The sale of RTR Rete Rinnovabile should kick off in January and its solar farms, scattered across 132 locations, will be sold as one block, the sources said.
If successful, the deal will be Italy’s largest solar energy sale in a fragmented industry under pressure to consolidate with the end of generous state subsidies.
The London-based buyout fund has been working with advisers for the past nine months to prepare RTR for a sale, the sources said, adding RTR wants to fetch about 1 billion euros.
The Rome-based business has already drawn interest from several bidders, the sources said.
EF Solare Italia, a 341 MW joint venture between Italy’s biggest utility Enel and infrastructure fund F2i, is seen as a possible front runner because of its size and industry focus, the sources said.
A combination of RTR and EF Solare Italia would create an Italian solar powerhouse, raising pressure on smaller players to join forces to compete in an industry hit hard by Rome’s decision to cut back on incentives to reduce power bills.
Falling government support, a challenging financial outlook and increasing competition has led to a sharp reduction in new utility-size solar plants in Italy but has triggered record levels of M&A in a sector set to grow.
Rome said this month it wanted green energy sources to account for 28 percent of overall energy consumption by 2030 from 17.5 percent in 2015.

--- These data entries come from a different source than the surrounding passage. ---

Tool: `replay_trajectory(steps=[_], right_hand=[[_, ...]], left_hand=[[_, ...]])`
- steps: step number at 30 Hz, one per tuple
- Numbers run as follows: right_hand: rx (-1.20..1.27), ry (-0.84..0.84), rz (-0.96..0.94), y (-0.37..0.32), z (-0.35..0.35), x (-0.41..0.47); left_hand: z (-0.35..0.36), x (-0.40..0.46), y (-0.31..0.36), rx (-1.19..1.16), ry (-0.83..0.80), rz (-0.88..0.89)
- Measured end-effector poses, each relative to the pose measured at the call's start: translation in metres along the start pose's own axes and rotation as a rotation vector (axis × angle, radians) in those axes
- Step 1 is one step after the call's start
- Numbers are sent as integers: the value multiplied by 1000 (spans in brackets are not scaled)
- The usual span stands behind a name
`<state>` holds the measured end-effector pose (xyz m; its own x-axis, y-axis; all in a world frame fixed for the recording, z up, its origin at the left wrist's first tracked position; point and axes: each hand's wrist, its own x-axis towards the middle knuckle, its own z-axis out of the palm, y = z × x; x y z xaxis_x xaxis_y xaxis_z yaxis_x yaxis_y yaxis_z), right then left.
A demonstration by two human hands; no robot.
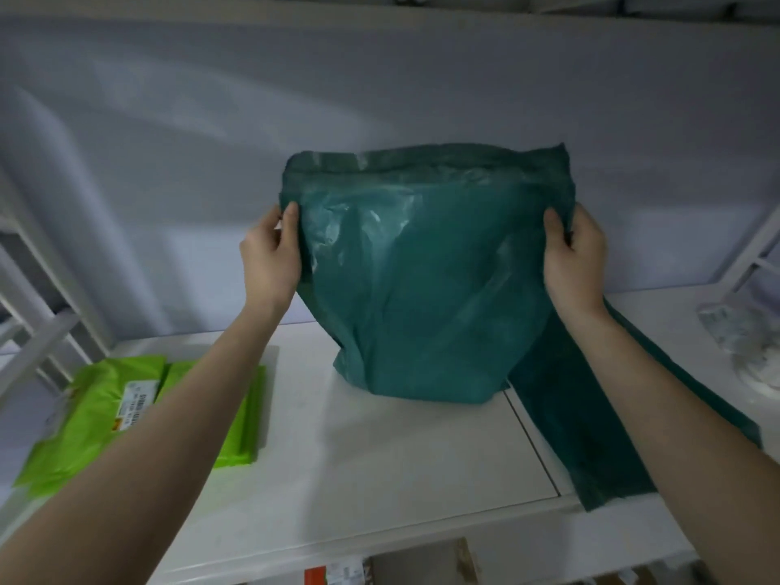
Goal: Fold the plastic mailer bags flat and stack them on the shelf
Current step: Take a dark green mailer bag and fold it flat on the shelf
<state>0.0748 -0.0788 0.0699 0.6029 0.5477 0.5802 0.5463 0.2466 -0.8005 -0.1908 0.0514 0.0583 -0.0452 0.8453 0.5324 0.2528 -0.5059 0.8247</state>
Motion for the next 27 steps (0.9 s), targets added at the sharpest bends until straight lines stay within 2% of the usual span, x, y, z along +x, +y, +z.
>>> replay_trajectory(steps=[5,10,27], right_hand=[[-54,41,-105,-12,-9,4],[-20,85,-98,-27,-13,2],[-44,59,-131,-53,-28,-44]], left_hand=[[-8,2,14,-15,42,108],[-16,2,25,-9,43,142],[-64,-27,37,-19,-10,133]])
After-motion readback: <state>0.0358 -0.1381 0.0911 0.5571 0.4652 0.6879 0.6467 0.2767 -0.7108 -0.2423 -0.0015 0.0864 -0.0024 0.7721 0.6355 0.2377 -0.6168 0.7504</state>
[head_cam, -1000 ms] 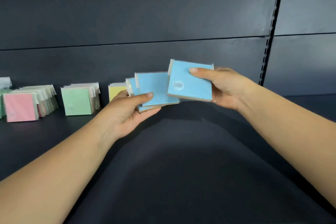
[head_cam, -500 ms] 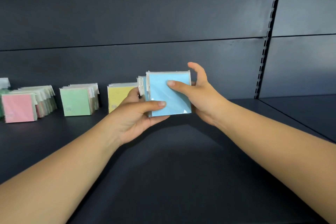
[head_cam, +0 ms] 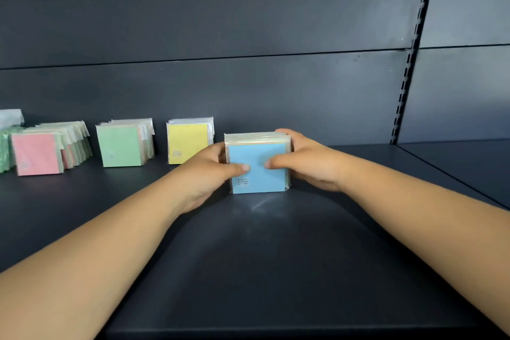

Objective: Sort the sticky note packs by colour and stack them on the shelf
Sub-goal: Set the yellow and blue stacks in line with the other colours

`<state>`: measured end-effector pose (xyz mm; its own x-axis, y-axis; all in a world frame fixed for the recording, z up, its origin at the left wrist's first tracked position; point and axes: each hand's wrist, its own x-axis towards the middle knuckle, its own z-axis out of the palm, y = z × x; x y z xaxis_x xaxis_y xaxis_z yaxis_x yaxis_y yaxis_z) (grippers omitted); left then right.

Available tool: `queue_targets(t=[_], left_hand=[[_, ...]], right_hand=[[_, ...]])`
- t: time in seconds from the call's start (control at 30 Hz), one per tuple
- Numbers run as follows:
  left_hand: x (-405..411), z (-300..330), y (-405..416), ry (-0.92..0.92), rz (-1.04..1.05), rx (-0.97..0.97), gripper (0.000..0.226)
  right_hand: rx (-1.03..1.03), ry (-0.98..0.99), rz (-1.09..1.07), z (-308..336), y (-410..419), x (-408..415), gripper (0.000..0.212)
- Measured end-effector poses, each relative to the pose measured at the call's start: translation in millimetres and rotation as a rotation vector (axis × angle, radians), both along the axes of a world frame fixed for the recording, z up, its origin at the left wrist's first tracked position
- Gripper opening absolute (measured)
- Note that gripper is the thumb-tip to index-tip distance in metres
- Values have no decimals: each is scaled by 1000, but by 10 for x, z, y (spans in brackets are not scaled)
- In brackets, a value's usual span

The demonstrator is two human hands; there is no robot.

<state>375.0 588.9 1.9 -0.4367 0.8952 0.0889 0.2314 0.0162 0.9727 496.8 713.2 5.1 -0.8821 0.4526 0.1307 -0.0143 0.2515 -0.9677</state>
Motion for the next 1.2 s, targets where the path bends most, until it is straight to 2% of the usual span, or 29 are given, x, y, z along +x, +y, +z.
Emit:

“Enel-F2i is the natural buyer but lots of people will take a look, it’s a big portfolio, it will be a crowded process,” one of the sources said.
Earlier this year Terra Firma hired UniCredit, JPMorgan and Jefferies to work on the deal which could value RTR’s equity at between 1.0-1.2 billion euros, the sources said.
The process has been in stop-and-go mode for several months due to disagreements on whether the portfolio should be broken up or sold in one piece, but consensus has now been reached to offload assets en bloc, the sources said.
A series of investment funds including Quercus and Tages have expressed interest, a second source said, adding Italian renewable company Erg was also eying the asset.
“Canadian pension funds and Chinese investors are also expected to take part,” the first source said.
Terra Firma, Quercus, Erg and Tages all declined to comment. Enel’s renewable energy chief told Reuters earlier this year EF Solare would be looking at the assets.
In 2016 RTR posted revenues of 146 million euros and core earnings of 120 million euros. Its overall debt at the end of the year was around 900 million euros.
The business includes a wide range of plants Terra Firma has bought since 2011 from companies such as Italian power grid operator Terna, Erg and France’s EDF.
“The earlier plants benefit from subsidies and so are more appealing than later ones,” one of the sources said.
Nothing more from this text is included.